* WORK TO BE COMPLETED *
All lines holding the word "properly" should be located in the records and copied.

Stored dataset items
======

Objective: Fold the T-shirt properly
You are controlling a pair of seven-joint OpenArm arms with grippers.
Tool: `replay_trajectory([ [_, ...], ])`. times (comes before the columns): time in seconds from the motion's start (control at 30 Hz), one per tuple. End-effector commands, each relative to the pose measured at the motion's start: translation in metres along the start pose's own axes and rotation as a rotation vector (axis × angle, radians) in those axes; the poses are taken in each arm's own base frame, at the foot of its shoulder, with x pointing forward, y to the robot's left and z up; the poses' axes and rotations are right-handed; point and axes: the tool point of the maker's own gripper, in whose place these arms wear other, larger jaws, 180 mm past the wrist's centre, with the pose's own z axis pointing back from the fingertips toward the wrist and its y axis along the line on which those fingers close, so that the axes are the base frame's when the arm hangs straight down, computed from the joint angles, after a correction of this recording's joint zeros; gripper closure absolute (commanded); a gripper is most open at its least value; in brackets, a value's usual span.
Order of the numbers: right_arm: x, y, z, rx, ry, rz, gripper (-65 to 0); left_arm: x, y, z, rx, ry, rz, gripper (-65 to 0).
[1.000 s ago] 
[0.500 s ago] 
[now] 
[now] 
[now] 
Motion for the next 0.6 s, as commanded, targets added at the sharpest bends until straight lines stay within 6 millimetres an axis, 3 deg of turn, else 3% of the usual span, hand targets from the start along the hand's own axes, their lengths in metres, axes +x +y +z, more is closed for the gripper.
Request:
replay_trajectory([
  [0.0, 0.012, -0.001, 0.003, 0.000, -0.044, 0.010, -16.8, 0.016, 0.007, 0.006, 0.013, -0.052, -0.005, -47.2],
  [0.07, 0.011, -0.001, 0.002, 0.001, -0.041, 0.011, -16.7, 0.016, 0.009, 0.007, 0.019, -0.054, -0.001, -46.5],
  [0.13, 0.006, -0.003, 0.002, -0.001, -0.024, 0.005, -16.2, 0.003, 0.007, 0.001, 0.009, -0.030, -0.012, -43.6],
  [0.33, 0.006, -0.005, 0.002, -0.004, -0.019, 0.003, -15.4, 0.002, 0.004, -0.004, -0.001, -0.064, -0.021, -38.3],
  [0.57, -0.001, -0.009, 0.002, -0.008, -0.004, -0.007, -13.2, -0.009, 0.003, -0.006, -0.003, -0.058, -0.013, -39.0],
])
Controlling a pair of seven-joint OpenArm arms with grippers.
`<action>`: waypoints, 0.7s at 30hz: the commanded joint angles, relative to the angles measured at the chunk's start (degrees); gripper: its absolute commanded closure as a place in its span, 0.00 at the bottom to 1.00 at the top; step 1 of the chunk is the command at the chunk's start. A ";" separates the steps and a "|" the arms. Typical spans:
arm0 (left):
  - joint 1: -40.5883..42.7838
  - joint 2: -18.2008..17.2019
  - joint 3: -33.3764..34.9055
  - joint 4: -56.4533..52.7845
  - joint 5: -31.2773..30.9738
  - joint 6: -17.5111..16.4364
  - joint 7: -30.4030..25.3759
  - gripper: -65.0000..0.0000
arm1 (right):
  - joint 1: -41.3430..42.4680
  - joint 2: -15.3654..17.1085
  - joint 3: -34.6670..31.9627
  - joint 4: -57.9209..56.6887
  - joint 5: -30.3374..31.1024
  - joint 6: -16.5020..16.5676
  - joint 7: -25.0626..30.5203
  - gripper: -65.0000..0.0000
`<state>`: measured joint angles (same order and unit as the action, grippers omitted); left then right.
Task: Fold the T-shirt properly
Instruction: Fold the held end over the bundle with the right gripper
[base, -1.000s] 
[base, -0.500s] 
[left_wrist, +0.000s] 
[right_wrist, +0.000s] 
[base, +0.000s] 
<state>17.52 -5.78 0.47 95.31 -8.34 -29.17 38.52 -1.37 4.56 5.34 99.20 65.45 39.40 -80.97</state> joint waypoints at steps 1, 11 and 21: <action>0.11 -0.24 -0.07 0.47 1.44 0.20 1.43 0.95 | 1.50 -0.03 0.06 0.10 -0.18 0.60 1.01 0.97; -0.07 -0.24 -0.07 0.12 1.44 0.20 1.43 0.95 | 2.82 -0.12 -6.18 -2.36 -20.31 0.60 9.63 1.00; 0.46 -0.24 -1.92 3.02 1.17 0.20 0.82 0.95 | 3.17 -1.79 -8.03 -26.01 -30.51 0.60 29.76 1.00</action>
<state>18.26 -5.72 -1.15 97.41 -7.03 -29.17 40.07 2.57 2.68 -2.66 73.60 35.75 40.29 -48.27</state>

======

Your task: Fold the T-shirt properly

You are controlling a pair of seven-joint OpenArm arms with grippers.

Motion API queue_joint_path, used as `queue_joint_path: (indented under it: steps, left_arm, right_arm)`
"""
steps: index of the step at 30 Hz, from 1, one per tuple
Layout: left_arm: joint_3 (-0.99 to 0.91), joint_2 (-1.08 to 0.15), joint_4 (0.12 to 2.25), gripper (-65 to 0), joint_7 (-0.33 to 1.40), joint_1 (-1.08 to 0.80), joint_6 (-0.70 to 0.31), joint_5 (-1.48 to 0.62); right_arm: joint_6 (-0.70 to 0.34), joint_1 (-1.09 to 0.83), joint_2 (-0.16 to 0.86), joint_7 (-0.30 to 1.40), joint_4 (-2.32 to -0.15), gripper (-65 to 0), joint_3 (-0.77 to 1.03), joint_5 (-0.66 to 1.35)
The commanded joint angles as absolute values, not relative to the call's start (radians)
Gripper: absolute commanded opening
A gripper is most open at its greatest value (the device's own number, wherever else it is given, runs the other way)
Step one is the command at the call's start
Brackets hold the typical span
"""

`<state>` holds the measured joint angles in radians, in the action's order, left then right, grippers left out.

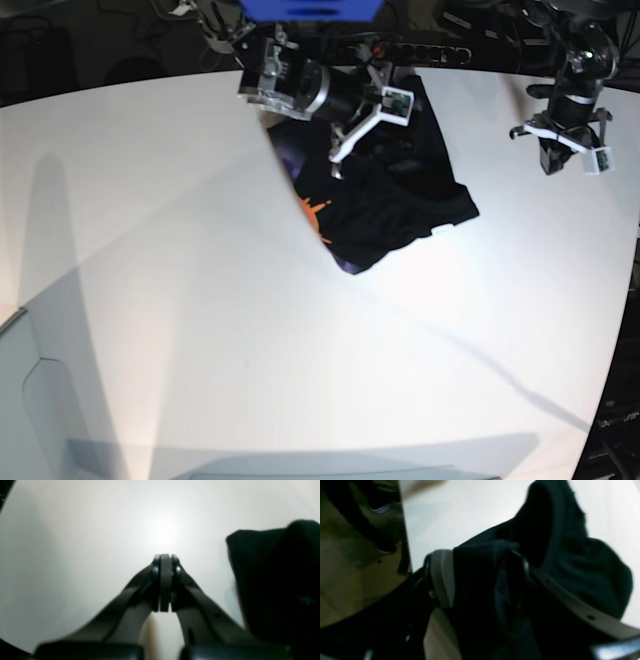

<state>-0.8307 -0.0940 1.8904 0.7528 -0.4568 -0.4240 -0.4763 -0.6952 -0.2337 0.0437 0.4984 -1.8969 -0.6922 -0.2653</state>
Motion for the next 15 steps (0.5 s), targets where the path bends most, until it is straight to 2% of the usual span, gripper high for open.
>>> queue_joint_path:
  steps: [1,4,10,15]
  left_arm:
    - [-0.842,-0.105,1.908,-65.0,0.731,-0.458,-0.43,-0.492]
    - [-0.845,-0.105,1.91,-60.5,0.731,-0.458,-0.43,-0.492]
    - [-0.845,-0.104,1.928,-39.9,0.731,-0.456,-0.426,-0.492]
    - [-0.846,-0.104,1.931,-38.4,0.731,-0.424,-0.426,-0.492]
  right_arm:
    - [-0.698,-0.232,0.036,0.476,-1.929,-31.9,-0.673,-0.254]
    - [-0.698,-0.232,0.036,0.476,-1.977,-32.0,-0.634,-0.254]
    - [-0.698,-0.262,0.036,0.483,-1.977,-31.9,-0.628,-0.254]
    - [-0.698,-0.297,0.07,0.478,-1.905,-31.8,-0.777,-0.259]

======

* SOLUTION *
Objective: Fold the T-shirt properly
Task: Fold the T-shirt properly
Your task: Fold the T-shirt properly

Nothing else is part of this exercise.